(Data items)
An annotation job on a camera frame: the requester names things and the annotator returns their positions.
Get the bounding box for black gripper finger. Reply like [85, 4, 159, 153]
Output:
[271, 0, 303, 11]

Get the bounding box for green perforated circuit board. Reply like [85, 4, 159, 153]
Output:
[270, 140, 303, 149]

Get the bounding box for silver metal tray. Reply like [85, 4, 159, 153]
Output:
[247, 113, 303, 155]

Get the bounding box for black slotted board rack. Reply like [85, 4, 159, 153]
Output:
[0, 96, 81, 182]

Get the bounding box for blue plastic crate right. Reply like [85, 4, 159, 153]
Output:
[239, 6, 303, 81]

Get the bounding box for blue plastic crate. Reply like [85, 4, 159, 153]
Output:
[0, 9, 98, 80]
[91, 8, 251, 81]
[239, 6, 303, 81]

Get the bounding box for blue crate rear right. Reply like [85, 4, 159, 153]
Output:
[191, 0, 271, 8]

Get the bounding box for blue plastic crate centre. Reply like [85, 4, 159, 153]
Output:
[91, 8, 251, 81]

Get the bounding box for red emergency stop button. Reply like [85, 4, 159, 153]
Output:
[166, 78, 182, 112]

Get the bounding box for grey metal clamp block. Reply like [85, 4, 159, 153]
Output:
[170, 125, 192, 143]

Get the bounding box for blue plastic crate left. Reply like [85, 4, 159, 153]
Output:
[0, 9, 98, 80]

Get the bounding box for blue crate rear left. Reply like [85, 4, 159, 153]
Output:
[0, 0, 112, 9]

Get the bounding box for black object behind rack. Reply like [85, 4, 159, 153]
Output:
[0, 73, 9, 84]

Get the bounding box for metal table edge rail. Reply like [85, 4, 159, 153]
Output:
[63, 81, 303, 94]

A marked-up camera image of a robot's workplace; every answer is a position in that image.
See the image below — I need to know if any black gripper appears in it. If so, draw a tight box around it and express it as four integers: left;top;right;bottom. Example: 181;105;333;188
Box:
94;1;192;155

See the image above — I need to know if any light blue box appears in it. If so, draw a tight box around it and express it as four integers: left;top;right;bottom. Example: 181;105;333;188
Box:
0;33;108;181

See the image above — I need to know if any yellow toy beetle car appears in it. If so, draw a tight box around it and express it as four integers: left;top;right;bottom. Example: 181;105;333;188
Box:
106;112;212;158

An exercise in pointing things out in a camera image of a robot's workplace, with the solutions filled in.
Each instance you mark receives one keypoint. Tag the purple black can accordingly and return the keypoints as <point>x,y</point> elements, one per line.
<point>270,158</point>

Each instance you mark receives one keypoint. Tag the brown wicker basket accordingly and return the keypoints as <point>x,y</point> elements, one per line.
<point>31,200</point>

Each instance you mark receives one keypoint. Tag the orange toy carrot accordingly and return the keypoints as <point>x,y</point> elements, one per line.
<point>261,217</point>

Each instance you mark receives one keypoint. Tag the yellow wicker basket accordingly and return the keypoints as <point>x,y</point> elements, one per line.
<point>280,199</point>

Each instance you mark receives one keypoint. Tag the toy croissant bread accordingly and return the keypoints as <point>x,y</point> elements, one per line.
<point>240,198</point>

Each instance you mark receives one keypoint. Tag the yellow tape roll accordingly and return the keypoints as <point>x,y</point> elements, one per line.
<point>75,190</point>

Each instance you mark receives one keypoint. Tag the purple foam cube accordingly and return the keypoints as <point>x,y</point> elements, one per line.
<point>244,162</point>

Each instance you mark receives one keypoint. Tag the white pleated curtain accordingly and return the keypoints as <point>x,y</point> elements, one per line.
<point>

## What this task involves:
The lines from the one holding "the purple foam" to the last line of the entries, both included: retype them exactly and give nothing else.

## Result of this task:
Each instance you mark receives one keypoint. Tag the purple foam cube accordingly and return the keypoints as <point>x,y</point> elements, one per line.
<point>244,162</point>

Each instance you mark receives one keypoint. Tag the white pleated curtain accordingly and return the keypoints as <point>x,y</point> elements, one per line.
<point>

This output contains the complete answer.